Heather successfully co-ran (as MD) Reach with her business partner until she sold it in 2020, her business partner having retired fifteen years earlier. At the time of selling the business, Heather had 100 clinicians and an award-winning national-level business that was a pioneer in its field.

Heather found the process of selling the business to be an interesting one. As part of the agreement, she was committed to staying for twelve months, but due to her love of clinical development, she chose to stay on longer, taking on the role of Clinical Services Director.

In this role, Heather served as the leading clinical figure within the business’s senior management team, embodying the company's commitment to excellence in brain injury and neurological rehabilitation. Her role encompassed the development and oversight of clinical services, ensuring they met the highest standards of practice and innovation. 
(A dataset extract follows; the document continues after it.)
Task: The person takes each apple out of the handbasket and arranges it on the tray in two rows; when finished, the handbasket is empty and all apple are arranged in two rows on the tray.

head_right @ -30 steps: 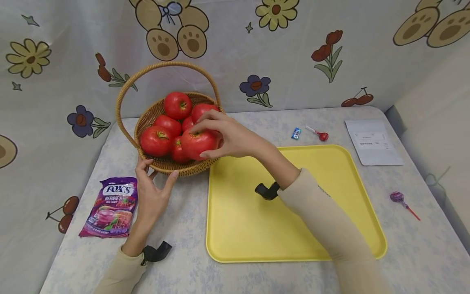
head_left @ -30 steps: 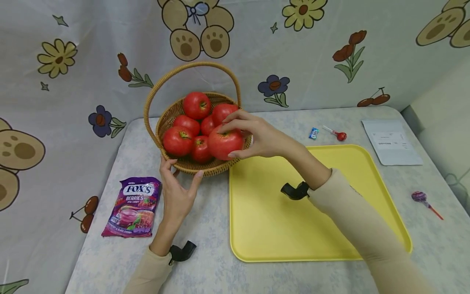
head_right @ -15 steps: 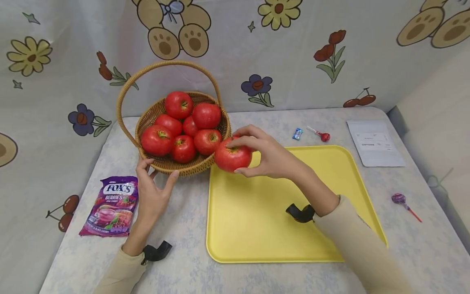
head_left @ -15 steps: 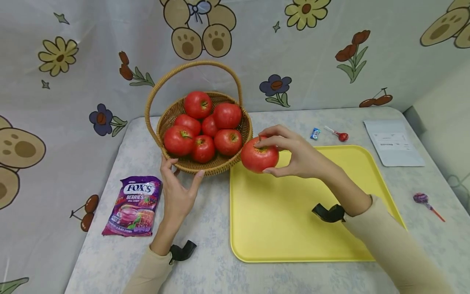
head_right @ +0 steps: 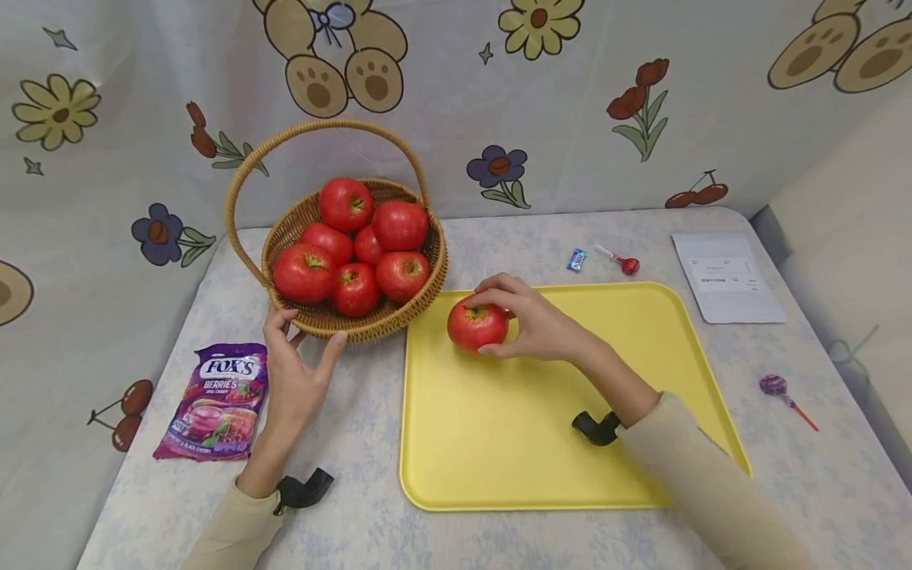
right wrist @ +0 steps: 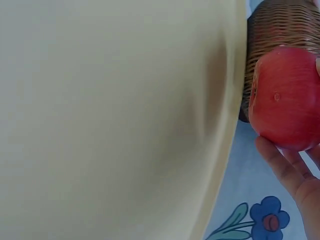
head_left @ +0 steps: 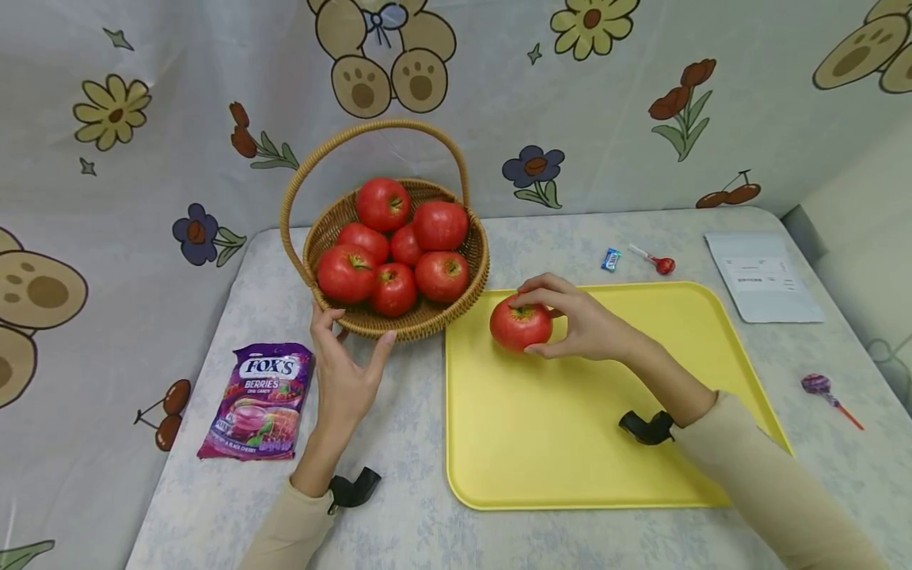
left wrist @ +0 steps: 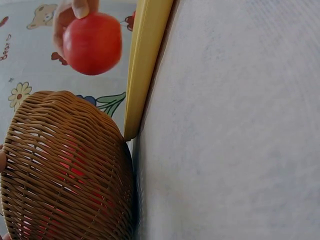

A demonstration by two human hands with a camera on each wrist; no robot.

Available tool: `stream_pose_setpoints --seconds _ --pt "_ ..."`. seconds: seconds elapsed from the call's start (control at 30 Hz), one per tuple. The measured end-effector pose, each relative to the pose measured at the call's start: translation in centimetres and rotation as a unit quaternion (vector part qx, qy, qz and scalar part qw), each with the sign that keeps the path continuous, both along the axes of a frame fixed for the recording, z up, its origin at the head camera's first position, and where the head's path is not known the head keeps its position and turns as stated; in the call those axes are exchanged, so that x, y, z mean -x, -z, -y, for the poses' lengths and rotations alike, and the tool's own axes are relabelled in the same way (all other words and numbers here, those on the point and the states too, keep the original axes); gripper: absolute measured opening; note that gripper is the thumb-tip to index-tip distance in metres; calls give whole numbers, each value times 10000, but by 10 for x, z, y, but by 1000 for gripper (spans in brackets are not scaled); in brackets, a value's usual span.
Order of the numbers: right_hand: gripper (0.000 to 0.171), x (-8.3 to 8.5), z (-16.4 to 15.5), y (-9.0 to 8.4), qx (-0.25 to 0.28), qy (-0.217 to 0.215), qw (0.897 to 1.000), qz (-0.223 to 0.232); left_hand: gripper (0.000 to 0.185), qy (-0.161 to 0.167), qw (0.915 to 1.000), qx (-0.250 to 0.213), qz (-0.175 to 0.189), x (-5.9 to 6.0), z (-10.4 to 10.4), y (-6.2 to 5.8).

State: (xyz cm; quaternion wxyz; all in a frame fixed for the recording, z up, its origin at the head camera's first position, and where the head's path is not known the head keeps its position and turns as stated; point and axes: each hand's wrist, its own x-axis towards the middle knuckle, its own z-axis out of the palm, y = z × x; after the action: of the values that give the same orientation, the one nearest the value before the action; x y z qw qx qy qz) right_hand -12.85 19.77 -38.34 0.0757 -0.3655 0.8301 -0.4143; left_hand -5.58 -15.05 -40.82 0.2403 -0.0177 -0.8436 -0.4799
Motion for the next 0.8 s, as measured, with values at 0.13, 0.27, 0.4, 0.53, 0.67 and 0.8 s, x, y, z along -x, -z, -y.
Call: stream_pose_setpoints --seconds 0.13,0.27,0.4,0.53,0.67,0.8 --pt "58 3 2 7 -153 -55 9998 80 69 -9 10000 2 21 -1 0 0" --pt "59 3 5 11 -250 -104 9996 114 71 13 10000 -9 -12 0 0 1" --pt "60 3 7 15 -328 -138 9994 25 71 41 10000 -15 -73 0 0 1" --pt "61 3 9 16 -338 -150 9993 -17 71 19 10000 -3 -52 0 0 1" --pt "62 4 10 18 -279 -145 9995 66 71 4 10000 14 -22 0 0 1" --pt "63 4 11 20 -276 -142 9994 166 71 -2 10000 21 -38 0 0 0"
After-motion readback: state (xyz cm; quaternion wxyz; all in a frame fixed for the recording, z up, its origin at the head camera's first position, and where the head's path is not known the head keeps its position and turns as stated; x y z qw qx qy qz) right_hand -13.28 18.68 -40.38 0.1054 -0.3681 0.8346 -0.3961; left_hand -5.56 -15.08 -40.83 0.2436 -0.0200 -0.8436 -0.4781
Heather was integral to the strategic direction and operational excellence of the clinical aspects of the business, in particular assessing, treating and providing clinical guidance to stakeholders on patients suffering from head trauma (often part of a poly trauma accident), concussion, severe traumatic brain injury (TBI) and FND. Her expert reports have focused on neuro-occupational therapy assessments and rehabilitation advice for both claimant and defendant solicitors.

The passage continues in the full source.